- _Task directions_
Counting the line with "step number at" as the last one, copy out the lines of the data exactly from the first onward.

★ ★ ★ ★ ★ ★ ★

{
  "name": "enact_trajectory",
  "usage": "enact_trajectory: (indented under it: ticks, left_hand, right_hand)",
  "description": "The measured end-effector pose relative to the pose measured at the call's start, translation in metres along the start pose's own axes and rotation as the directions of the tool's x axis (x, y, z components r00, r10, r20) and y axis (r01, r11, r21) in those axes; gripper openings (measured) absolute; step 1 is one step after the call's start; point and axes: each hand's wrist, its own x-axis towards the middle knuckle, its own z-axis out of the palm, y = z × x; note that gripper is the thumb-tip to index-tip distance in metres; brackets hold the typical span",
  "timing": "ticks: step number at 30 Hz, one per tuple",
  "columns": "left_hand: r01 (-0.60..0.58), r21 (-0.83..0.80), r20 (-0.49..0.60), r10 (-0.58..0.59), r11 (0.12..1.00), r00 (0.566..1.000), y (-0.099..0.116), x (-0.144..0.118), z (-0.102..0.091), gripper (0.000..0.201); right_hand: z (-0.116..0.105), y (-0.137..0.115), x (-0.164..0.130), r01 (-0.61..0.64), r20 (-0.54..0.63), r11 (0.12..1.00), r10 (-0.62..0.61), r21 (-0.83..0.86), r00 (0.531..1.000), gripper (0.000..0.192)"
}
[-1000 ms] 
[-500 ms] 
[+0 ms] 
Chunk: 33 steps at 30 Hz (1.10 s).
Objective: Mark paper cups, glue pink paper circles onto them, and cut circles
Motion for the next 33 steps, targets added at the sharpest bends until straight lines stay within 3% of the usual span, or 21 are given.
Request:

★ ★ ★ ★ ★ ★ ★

- _Reply to the task_
{
  "name": "enact_trajectory",
  "usage": "enact_trajectory: (indented under it: ticks, left_hand, right_hand)",
  "description": "The measured end-effector pose relative to the pose measured at the call's start, translation in metres along the start pose's own axes and rotation as the directions of the tool's x axis (x, y, z components r00, r10, r20) and y axis (r01, r11, r21) in those axes; gripper openings (measured) absolute; step 1 is one step after the call's start; point and axes: each hand's wrist, its own x-axis towards the middle knuckle, its own z-axis out of the palm, y = z × x; note that gripper is the thumb-tip to index-tip distance in metres; brackets hold the typical span",
  "timing": "ticks: step number at 30 Hz, one per tuple",

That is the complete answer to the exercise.